• **What to do**
Locate every line in the material below that has the word "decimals". Copy each of those lines.

═════ Dataset entries

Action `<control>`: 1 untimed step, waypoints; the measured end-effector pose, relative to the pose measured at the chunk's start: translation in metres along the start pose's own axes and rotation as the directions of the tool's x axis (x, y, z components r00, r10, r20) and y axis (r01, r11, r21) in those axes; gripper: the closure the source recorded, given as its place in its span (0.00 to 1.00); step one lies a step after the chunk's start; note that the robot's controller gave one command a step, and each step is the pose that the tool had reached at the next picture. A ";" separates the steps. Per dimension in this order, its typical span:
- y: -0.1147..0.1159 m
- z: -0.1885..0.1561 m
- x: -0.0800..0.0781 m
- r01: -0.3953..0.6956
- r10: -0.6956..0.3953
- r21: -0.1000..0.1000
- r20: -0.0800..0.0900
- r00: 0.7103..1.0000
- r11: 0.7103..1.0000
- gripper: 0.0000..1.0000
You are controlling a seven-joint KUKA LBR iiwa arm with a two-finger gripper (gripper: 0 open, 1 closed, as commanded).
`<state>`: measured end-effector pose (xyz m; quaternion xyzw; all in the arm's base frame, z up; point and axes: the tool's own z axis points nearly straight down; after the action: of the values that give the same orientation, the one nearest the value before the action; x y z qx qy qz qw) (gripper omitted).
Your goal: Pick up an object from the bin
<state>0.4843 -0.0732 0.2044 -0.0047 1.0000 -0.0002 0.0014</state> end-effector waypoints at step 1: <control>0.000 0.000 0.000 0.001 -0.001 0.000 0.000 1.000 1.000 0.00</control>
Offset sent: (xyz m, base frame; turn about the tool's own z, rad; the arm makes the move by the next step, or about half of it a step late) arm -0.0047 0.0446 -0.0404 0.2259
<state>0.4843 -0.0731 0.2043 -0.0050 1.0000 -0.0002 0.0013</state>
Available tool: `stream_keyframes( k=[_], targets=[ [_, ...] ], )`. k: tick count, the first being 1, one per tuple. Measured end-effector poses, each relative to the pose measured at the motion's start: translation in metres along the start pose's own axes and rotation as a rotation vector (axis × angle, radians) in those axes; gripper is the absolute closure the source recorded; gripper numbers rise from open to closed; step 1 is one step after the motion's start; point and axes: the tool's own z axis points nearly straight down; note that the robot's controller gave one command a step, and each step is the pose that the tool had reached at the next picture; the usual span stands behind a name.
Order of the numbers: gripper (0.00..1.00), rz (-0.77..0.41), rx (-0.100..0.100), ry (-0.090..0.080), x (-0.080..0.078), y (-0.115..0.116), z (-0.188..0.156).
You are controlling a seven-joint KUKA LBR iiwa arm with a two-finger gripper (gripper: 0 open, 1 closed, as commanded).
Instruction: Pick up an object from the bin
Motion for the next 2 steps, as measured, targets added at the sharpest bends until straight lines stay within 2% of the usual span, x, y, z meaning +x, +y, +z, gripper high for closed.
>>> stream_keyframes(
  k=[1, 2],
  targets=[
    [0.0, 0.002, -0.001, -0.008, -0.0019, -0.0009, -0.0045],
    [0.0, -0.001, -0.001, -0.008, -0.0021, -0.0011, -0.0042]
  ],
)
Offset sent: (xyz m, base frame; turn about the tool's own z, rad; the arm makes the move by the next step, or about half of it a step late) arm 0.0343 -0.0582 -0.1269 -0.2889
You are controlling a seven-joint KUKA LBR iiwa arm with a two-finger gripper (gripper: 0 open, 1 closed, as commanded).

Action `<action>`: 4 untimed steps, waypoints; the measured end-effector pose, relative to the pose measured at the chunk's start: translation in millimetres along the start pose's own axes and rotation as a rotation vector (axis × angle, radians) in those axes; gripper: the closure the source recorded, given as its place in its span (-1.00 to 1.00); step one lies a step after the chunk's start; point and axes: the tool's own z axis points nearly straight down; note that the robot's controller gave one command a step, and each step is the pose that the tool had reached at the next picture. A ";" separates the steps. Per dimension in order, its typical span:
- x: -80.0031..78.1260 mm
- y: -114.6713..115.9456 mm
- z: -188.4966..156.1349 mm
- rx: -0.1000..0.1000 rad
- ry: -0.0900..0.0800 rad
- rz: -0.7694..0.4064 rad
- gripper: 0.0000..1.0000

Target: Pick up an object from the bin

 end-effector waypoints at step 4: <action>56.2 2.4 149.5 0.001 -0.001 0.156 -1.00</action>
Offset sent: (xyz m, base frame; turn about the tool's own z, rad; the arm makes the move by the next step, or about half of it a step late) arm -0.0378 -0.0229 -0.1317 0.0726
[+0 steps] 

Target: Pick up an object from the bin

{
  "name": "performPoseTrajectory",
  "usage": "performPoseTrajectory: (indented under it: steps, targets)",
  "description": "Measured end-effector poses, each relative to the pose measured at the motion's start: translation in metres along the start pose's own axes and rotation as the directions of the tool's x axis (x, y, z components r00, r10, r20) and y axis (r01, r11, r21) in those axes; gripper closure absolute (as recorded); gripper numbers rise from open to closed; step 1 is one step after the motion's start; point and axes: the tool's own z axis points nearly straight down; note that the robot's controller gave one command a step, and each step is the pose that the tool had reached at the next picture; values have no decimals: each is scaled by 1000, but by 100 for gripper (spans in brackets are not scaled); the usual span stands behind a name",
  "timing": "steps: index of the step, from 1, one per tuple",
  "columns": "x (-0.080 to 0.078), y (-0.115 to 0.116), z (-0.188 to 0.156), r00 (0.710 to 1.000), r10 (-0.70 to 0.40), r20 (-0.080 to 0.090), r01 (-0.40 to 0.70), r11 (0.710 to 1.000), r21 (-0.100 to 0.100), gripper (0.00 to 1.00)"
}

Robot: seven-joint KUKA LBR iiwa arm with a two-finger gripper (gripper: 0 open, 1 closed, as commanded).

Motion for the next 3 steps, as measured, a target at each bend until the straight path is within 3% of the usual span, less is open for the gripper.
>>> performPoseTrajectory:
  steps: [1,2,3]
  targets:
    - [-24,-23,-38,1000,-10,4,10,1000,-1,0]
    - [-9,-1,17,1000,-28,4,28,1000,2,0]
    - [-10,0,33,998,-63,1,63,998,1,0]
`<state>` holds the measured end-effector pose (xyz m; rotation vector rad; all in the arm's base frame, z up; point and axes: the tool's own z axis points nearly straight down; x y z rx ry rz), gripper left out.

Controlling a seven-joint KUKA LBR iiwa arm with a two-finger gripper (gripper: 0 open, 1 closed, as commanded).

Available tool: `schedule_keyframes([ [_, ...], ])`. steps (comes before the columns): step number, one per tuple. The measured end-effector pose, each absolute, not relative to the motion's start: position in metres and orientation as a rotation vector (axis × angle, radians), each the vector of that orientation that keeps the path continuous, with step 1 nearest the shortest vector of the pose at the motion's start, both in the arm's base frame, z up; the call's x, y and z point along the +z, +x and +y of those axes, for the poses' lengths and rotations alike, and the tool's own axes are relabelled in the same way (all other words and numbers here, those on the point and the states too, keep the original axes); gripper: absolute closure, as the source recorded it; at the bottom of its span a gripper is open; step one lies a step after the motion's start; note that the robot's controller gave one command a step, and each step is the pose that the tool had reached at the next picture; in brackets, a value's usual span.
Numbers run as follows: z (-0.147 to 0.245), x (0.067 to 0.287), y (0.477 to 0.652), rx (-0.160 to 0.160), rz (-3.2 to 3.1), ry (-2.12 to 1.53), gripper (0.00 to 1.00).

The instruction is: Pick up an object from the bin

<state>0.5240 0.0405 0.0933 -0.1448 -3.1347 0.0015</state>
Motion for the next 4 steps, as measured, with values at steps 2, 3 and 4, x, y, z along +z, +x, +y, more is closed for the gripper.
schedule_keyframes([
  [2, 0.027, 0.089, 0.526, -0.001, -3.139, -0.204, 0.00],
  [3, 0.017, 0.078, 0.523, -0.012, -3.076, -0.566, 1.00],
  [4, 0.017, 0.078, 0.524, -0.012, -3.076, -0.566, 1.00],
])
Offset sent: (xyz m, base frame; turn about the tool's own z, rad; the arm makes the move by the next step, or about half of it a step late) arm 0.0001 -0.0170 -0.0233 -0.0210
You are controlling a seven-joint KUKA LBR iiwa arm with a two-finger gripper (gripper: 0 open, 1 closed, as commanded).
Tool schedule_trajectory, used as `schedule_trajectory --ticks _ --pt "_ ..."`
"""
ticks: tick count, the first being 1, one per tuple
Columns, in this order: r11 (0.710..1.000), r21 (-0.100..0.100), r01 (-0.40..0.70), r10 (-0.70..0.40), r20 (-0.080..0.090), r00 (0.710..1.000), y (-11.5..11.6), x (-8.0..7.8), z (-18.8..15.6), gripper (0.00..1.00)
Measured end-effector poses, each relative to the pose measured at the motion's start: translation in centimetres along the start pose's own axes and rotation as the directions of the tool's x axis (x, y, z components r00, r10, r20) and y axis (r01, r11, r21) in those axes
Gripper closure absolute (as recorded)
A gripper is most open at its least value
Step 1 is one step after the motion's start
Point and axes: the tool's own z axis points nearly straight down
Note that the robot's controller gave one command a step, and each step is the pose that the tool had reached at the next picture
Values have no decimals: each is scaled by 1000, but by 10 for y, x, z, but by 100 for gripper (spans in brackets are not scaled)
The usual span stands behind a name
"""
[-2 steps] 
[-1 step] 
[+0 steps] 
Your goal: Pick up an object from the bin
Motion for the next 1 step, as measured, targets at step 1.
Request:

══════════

• **Exercise output**
  "description": "Measured end-effector poses, each relative to the pose measured at the motion's start: translation in metres along the start pose's own axes and rotation as the directions of the tool's x axis (x, y, z components r00, r10, r20) and y axis (r01, r11, r21) in those axes; gripper closure absolute (as recorded); gripper numbers rise from open to closed; step 1 is one step after the motion's start; point and axes: the tool's own z axis points nearly straight down; note that the robot's controller gave one command a step, and each step is the pose that the tool had reached at the next picture; values have no decimals: each is scaled by 1000, but by 100 for gripper (spans in brackets are not scaled); the usual span stands behind a name",
Values have no decimals: each is scaled by 1000, but by 10 for y, x, z, but by 100 for gripper (spans in brackets are not scaled)

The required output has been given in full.